Canada Revenue Agency: Old Age Security Return of Income form
The CRA calculates the the repayment amount based on the income you report on your Old Age Security Return of Income form. This is sent out by the CRA every January. Seniors have to return the form to the CRA by April 30 to avoid having their OAS payments cut off beginning in July.
The total OAS pension repayment is divided into monthly amounts and then deducted from the OAS payments as a recovery tax.
Canada Revenue Agency: How to boost income and avoid the OAS clawback
The CRA considers most sources of income as taxable and eligible for the net world income calculation. Work pensions, CPP, OAS, RRIF payments, RRSP withdrawals, rental income, earnings from a part-time job, and income from investments held in taxable accounts are all fair game for the CRA.

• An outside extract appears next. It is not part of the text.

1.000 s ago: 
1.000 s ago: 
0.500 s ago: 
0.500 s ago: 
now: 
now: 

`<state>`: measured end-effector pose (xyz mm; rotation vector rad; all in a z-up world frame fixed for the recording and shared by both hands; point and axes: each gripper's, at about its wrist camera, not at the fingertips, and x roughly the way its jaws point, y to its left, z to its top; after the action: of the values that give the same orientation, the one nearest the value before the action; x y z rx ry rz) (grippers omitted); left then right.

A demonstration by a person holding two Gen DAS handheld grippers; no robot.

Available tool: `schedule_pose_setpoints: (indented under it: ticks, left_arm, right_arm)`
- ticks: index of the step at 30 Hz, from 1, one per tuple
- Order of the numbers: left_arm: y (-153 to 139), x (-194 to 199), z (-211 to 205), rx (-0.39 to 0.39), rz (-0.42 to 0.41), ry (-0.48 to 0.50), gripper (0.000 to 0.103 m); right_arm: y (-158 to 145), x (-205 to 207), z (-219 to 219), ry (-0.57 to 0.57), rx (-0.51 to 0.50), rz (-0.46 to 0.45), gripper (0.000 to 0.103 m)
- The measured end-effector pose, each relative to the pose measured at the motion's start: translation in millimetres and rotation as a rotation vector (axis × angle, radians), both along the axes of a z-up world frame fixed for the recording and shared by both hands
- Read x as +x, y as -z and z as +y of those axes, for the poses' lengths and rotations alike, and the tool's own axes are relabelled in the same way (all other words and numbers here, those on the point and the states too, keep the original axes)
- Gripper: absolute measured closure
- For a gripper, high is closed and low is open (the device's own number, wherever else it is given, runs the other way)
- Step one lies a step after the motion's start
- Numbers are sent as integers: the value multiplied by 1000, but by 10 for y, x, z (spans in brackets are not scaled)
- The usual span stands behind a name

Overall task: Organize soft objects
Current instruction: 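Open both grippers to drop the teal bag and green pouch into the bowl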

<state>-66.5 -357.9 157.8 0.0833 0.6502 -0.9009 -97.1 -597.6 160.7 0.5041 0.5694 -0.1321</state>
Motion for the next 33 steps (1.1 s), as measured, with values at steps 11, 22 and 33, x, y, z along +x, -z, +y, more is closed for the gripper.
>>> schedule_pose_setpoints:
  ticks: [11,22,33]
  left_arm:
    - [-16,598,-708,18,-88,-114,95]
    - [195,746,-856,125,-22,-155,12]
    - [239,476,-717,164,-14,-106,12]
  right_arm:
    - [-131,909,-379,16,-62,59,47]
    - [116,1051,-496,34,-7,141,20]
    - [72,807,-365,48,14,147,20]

However, the Canada Revenue Agency gives seniors a break on income generated inside a Tax-Free Savings Account (TFSA). At its inception in 2009, the TFSA limit was so small that it didn’t have much of an impact. Now, the TFSA cumulative contribution limit is up to $69,500 per person. That gives a retired couple $139,000 in investment space to earn tax-free income.
Best stocks to buy in a TFSA
Retirees want to get the best return possible on their savings. This has to balance out with the need to protect the capital invested to generate the income.

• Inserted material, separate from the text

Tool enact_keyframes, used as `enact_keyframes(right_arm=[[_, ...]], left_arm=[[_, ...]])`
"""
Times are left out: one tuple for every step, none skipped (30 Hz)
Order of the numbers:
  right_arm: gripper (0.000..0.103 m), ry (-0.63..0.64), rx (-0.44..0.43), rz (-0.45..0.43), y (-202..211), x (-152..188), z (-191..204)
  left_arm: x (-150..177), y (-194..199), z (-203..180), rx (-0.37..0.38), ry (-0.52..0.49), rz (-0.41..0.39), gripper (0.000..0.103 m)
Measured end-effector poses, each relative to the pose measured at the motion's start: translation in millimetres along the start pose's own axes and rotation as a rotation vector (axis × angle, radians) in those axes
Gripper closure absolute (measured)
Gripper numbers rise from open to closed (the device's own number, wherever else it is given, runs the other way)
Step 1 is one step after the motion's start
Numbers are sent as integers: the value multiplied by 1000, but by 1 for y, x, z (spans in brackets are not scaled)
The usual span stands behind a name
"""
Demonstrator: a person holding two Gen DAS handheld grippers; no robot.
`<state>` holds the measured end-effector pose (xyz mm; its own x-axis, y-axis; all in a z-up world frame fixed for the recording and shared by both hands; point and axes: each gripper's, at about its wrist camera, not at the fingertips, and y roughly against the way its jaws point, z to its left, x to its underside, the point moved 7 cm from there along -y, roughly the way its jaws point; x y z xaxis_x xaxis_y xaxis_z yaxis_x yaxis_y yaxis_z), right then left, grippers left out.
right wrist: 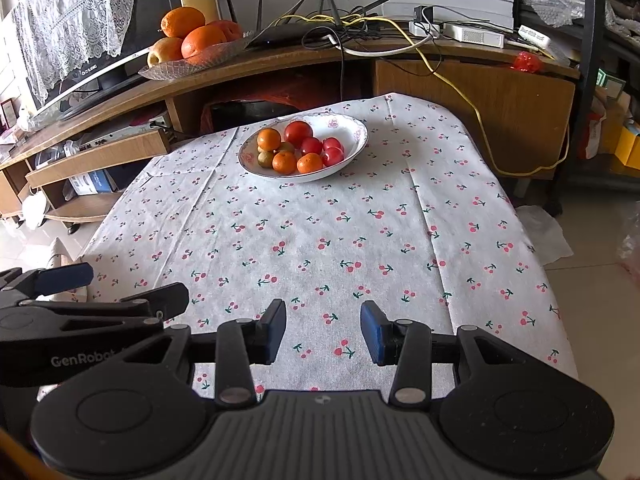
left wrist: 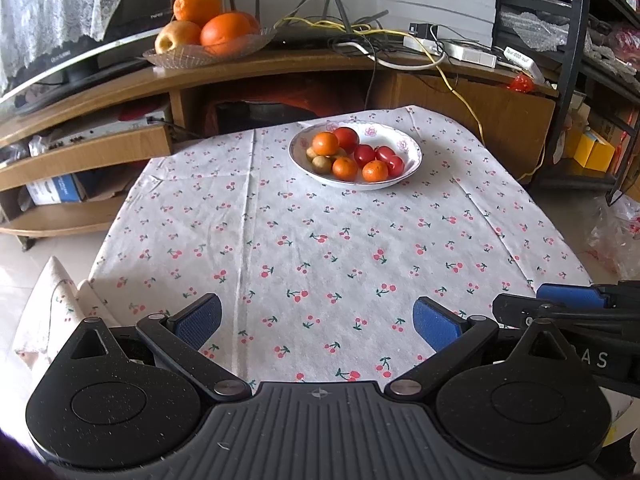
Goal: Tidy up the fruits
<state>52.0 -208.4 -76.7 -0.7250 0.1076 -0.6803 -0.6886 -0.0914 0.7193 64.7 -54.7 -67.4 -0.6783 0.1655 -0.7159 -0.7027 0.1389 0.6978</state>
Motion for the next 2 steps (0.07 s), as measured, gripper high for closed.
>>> enact_keyframes(right_arm=[[60,-1,0,0,0,0,0],[60,-2,1,1,0,0,-1]], left_arm=[[0,0,0,1,1,3,0],[0,-1,0,-4,3,2,0]])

Stocks carry risk, but they offer the best returns right now, and many top dividend payers currently trade at attractive prices.

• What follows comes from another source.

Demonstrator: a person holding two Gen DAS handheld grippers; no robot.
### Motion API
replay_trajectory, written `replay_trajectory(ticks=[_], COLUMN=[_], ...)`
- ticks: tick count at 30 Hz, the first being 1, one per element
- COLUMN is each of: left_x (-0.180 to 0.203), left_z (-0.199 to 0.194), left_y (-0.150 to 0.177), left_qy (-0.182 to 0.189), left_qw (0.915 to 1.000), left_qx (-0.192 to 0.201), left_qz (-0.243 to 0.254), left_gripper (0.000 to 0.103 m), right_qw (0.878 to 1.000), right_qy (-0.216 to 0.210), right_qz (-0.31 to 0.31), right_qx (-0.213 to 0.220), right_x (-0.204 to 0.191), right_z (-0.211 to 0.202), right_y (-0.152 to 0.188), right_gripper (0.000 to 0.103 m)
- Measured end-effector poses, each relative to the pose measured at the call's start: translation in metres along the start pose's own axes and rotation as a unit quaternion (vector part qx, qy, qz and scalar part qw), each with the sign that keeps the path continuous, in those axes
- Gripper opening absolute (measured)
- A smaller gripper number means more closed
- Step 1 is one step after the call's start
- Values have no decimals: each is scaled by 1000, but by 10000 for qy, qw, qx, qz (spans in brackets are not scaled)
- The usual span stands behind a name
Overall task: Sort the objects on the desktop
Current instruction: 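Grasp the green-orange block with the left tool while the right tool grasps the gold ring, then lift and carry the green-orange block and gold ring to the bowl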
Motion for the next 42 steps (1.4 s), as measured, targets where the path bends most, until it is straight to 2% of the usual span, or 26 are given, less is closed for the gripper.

It makes sense to seek out companies that provide essential services. Ideally, they pay dividends that continue to grow during the recession. For example, Fortis (TSX:FTS)(NYSE:FTS) might be an interesting pick to start the income fund.
Fortis owns power generation, electric transmission, and natural gas distribution assets. The company is based in eastern Canada, but the businesses are located across the country as well as in the United States and the Caribbean.
Nearly all of the revenue comes from regulated assets. This means revenue and cash flow should be predictable and reliable. The company grows through acquisitions and internal development projects. Fortis is currently working through a capital program worth nearly $19 billion that will significantly boost the rate base in the coming years.
The board intends to increase the dividend by an average of 6% per year through 2024. The distribution currently provides a yield of 3.5%.
The stock tends to hold up reasonably well when the broader market takes a hit. As such, owning Fortis shouldn’t keep you up at night.
The bottom line
The TFSA is a great tool to help seniors earn more income and avoid a CRA clawback on OAS payments.
Getting an average yield of 5% on a conservative portfolio should be easy today and the TSX Index is home to many top dividend stocks.
A 5% return would provide a retired couple with $6,950 in annal tax-free income on a combined portfolio of $139,000.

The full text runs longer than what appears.